◆ Aim of the exercise ◆
Go through each line of the records below and count those with the word "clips"; give only the total.

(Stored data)

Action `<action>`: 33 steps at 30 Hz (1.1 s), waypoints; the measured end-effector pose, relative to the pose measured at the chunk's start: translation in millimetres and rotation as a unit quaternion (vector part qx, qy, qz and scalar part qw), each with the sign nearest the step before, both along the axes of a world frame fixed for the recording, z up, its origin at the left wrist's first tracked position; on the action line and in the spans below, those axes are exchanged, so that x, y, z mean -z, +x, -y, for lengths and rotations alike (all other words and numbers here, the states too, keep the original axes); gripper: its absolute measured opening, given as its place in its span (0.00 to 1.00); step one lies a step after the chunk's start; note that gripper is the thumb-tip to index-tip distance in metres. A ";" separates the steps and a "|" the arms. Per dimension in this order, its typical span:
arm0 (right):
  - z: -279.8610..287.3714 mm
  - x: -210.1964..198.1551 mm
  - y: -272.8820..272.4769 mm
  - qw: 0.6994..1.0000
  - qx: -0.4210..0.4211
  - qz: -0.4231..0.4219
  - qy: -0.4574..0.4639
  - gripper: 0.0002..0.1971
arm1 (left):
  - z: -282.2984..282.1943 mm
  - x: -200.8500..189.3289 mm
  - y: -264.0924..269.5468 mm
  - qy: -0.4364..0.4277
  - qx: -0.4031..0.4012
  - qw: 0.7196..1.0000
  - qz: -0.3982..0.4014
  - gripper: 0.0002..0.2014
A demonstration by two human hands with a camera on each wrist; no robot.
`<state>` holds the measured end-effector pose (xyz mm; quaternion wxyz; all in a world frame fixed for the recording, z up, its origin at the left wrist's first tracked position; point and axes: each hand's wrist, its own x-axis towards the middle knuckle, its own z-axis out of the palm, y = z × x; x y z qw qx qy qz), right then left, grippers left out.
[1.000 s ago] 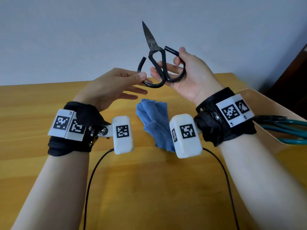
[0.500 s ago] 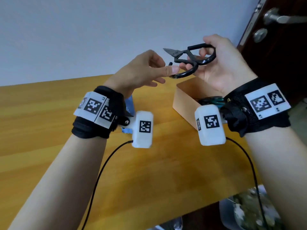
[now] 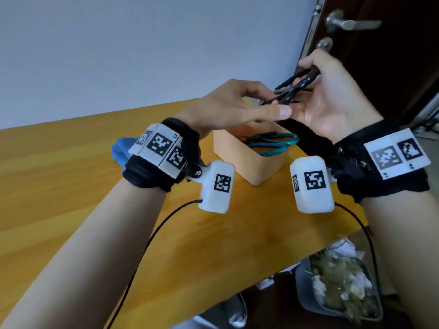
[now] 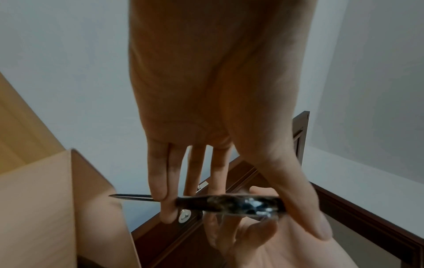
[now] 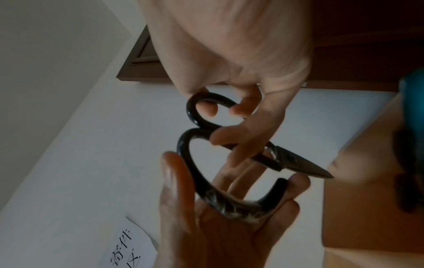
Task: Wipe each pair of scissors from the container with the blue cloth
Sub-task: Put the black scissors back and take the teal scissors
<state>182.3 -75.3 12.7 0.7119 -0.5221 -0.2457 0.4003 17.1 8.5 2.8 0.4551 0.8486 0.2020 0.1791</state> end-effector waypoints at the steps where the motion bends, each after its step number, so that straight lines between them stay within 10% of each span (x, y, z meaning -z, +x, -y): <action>1: 0.4 3.9 -0.5 1.000 -0.008 -0.009 -0.004 0.07 | -1.2 0.6 1.6 0.010 -0.006 1.000 -0.017 0.18; 10: 4.7 32.7 11.3 0.977 -0.071 0.125 -0.155 0.24 | -7.7 37.1 23.9 0.018 -0.050 0.996 -0.070 0.15; 16: 6.9 36.2 18.6 0.942 -0.037 0.272 -0.195 0.15 | -12.2 46.5 29.1 0.009 -0.079 0.996 -0.037 0.20; 24: -3.9 36.0 6.5 0.763 -0.122 0.569 -0.281 0.12 | -12.9 46.6 35.9 -0.009 -0.130 0.991 0.003 0.18; 33: -22.8 40.1 -12.7 0.582 -0.184 0.686 -0.395 0.15 | -15.8 50.4 33.9 -0.036 -0.142 0.989 0.034 0.15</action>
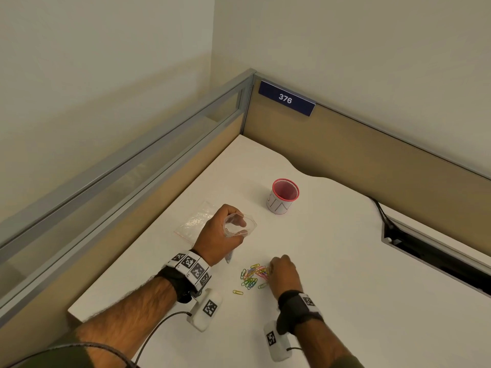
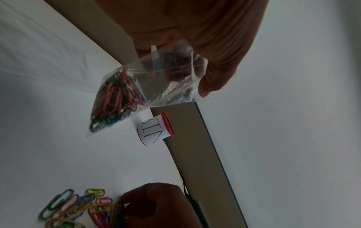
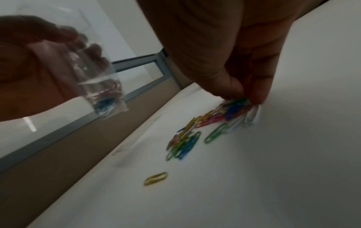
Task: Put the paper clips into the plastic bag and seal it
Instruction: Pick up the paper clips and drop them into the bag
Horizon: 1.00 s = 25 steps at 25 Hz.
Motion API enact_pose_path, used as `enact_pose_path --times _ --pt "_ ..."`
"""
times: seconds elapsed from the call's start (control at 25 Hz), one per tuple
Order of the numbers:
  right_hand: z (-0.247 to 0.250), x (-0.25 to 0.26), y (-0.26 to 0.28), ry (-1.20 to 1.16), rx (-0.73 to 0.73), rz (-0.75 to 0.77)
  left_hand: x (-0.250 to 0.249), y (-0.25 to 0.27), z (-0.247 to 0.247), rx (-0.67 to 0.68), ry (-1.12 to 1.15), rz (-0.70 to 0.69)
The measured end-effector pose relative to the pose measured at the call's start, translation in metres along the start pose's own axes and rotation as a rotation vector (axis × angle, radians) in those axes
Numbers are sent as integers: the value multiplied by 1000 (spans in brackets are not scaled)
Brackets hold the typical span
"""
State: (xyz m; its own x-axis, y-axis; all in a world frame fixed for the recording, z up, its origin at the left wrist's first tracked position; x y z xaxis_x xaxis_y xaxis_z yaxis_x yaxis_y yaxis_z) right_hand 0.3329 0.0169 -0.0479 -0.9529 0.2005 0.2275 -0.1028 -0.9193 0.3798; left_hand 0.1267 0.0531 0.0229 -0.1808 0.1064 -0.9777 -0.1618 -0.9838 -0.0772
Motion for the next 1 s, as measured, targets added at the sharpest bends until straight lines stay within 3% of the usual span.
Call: enact_pose_path --times 0.28,0.4,0.56,0.64,0.8,0.88,1.0 --pt "6 24 0 -158 3 183 -1 -1 2 -9 -4 3" --pt "-6 41 11 -41 142 369 -3 -1 1 -10 -5 3" --pt "-16 36 21 131 82 584 -2 0 5 -17 6 2" --pt "-8 21 17 102 20 542 0 0 6 -22 11 7" --pt "16 -8 10 -146 -27 256 0 2 6 -22 3 4" --pt "16 -14 13 -85 55 159 1 1 5 -16 0 5" --pt "-1 -6 17 56 121 131 0 0 2 -7 -1 0"
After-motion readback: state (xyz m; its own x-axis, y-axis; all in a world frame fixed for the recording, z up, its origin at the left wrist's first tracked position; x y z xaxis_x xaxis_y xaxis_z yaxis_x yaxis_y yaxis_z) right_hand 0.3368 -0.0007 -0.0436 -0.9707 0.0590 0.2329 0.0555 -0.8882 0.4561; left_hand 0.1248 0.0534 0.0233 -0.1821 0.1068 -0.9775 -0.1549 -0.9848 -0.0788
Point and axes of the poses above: each hand's wrist, its own y-axis away from the middle knuckle, its own z-axis out of the back of the hand, x = y × z, the point moved 2 cm from there along -y, towards the middle knuckle, and after that the axes turned 2 degrees about x, right-handed, at the moved point
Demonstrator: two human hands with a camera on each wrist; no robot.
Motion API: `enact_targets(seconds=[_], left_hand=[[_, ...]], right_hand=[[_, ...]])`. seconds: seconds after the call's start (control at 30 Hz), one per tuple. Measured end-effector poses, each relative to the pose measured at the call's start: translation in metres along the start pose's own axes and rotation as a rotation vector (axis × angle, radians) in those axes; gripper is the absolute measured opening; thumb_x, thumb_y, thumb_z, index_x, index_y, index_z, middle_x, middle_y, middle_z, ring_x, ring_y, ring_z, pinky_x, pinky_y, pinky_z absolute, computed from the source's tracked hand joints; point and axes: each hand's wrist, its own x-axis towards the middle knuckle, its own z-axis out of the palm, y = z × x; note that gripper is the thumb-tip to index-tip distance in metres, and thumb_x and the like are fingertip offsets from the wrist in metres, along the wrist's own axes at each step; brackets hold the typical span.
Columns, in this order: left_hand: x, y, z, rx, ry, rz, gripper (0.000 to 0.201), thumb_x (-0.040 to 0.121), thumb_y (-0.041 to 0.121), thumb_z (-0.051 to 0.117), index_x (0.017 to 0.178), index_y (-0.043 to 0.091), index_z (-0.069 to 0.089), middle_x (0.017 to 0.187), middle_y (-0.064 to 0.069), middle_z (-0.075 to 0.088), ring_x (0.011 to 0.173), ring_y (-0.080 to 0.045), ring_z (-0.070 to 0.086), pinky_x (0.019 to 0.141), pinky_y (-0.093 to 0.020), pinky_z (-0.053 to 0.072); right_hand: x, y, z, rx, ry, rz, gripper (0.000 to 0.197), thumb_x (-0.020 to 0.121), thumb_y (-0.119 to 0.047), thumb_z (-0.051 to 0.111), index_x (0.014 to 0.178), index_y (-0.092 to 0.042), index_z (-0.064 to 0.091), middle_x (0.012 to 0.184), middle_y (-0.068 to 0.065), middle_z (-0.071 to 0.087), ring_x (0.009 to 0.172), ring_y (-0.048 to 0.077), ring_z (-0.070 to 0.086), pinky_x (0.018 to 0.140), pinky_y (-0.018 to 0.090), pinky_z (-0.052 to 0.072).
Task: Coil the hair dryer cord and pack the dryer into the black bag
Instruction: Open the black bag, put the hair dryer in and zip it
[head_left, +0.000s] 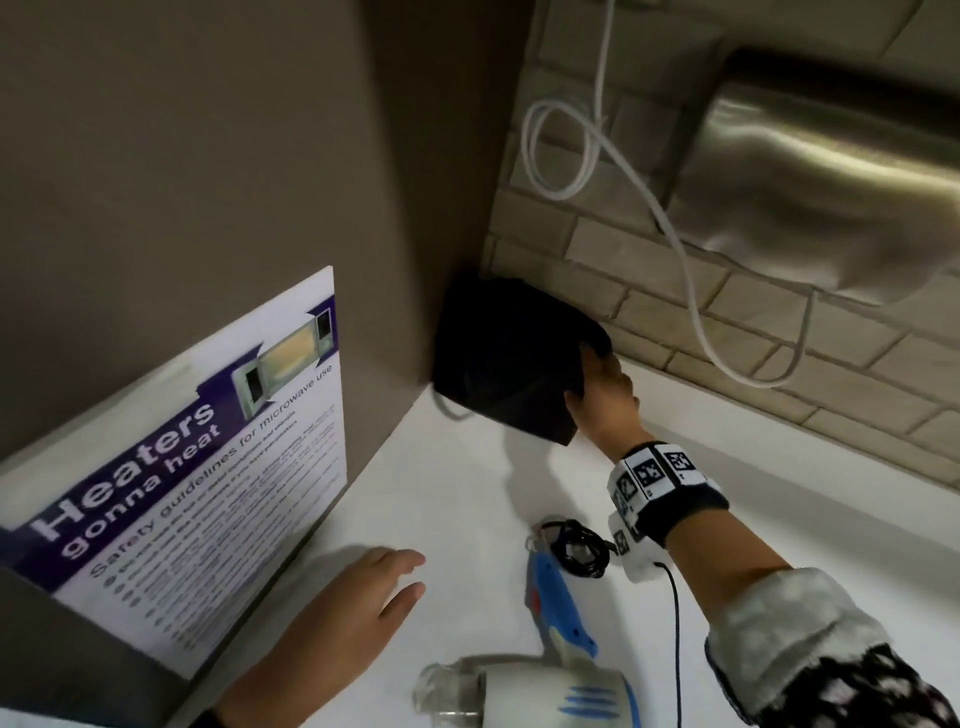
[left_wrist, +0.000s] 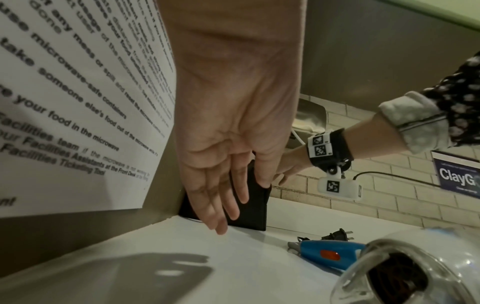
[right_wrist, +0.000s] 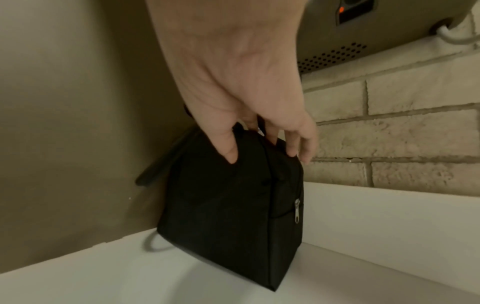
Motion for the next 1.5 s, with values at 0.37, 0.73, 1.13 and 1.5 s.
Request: enact_targets(seconds=[0.37,0.73,1.13,1.5], left_hand=[[-0.005,0.044,-0.036,0.016,0.091,0.055,0.027,0.094,0.04,0.047,0.121,0.033,0.052,0.115,0.022,0.06,0.104,0.007,0.055,0.087,-0.011,0.043],[-0.01,0.086,-0.071,0.068,0.488,0.207,0.021,0.089,0.045,0.051,0.079,0.027,0.051,0.08,0.015,0.051,0.08,-0.009,0.047,0.071,-0.032,0.043],[-0.014,0.069,-0.077,0.244,0.318,0.253,0.036,0.083,0.041,0.055,0.119,0.041,0.055,0.136,0.02,0.042,0.127,-0.008,0.033,0.106,-0.032,0.024],[0.004,0.046,-0.064,-0.005,0.286,0.134,0.051,0.084,0.033,0.062,0.131,0.028,0.046,0.134,0.012,0.042,0.112,0.004,0.046,0.088,-0.004,0.042]], right_hand=[[-0.021,0.027,-0.031,0.331,0.39,-0.204,0.022,0.084,-0.003,0.053,0.106,0.001,0.059,0.106,0.028,0.053,0.09,0.036,0.052,0.069,0.026,0.03],[-0.094,-0.021,-0.034,0.737,0.101,-0.515,0.021,0.087,0.006,0.06,0.099,-0.01,0.057,0.102,0.006,0.046,0.096,0.002,0.05,0.079,0.013,0.043],[-0.103,-0.03,-0.001,0.884,-0.352,-0.476,0.026,0.088,0.012,0.05,0.088,-0.012,0.06,0.102,0.019,0.055,0.113,0.026,0.058,0.095,0.042,0.048],[-0.092,-0.029,-0.006,1.067,-0.602,0.153,0.02,0.098,-0.029,0.047,0.116,-0.026,0.054,0.106,0.001,0.062,0.099,0.018,0.06,0.088,0.029,0.048]])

◆ Task result ◆
2